Yudha tersenyum tipis. "Maaf, ya, Sayang, kamu nungguin aku lama," ucapnya seraya mendekat ke arah Dara.
"Makasih, Dhi," ucap Yudha pada kembarannya. Kemudian ia membantu Dara berdiri dan keduanya menaiki tangga menuju kamar mereka.
"Pelan-pelan," ucap Yudha saat membantu Dara berbaring.
"Yudhi cuma membantu, Mas," terang Dara. Ia merasa tidak enak pada sang suami. Ia takut Yudha berpikiran macam-macam lagi.
"Tidak apa-apa, Sayang."
Dara menelan salivanya dengan susah payah. Kini Yudha berbaring memunggunginya.
"Jangan marah, Sayang," ucap Dara was-was.
Terdengar Yudha terkekeh pelan. "Aku nggak marah. Justru aku seneng melihat Yudhi menjaga kamu. Aku bisa tenang sekarang."
Dara memejamkan matanya sejenak. Ia tahu arah pembicaraan Yudha, dan tidak berniat untuk menimpalinya.
"Mas, bisa menghadap ke sini?" pinta Dara seraya menyentuh punggung Yudha.
Pelan Yudha memutar badannya. Ia menatap Dara lekat.
Wanita itu berusaha untuk mendekatkan wajahnya pada sang suami, meskipun perutnya yang besar sedikit menghalangi.
Dara mendekatkan bibirnya pada bibir Yudha, kemudian memagutnya. Beberapa saat bibir mereka saling bertaut, tapi seperti ada yang membuat Yudha harus menghentikan ciumannya.
"Sudah malam.
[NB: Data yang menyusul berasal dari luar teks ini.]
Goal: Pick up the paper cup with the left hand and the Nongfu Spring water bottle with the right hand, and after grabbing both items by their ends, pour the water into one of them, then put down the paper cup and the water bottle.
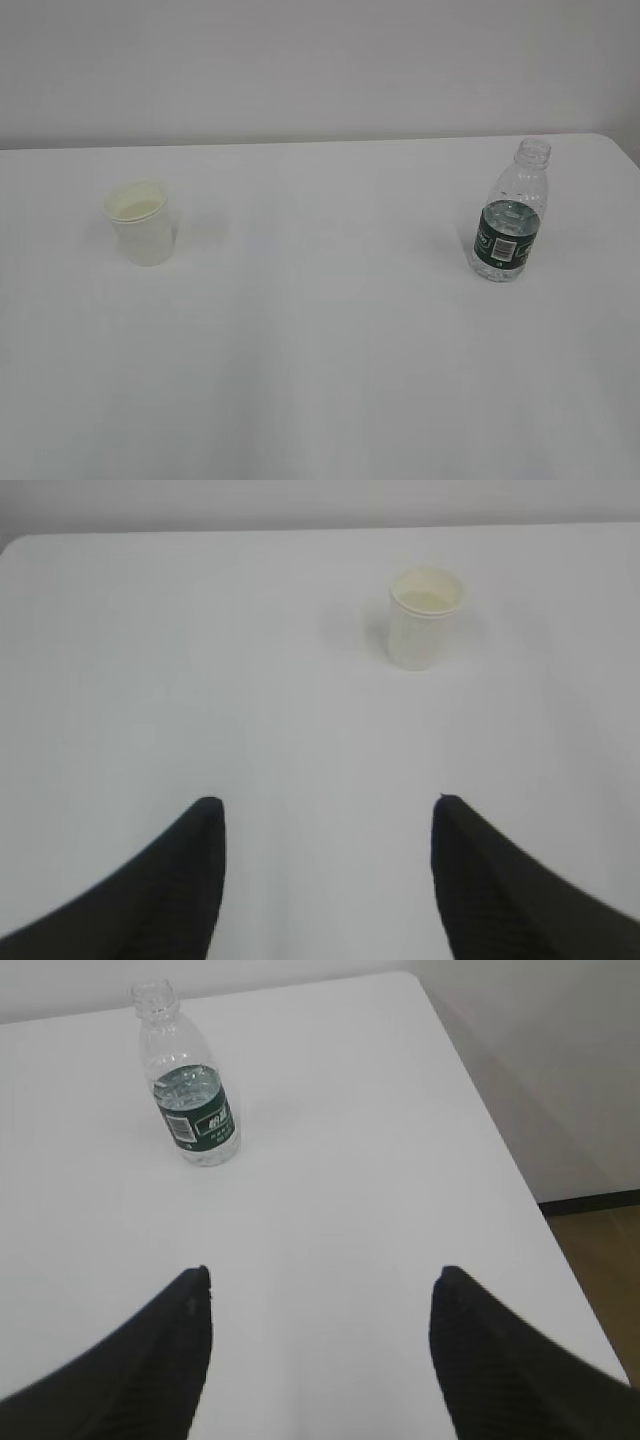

Sebaiknya kita tidur. Aku sedikit capek," ucap Yudha.
Dara menghela napas kecewa. Ia ingin menyatu dengan Yudha malam ini. Tentunya dengan nasehat dokter yang mengatakan ia harus berhati-hati saat melakukan hubungan suami istri.
"Kamu bisa peluk aku?" pinta Dara pada akhirnya. Ia memutar badan memunggungi Yudha dan menanti suaminya itu mendekapnya. Beberapa saat ia menunggu hingga akhirnya ia merasakan tangan Yudha menelusup ke pinggangnya. Punggung Dara pun terasa hangat saat d**a Yudha menempel padanya.
Dara mengeratkan pelukan Yudha. Ia merasakan hembusan napas pelan Yudha meniup tengkuknya. Dara berharap bibir Yudha akan menyapu lehernya.
Namun, sepertinya tidak akan terjadi apa-apa. Napas Yudha terdengar halus, pertanda pria itu telah pergi ke alam mimpi.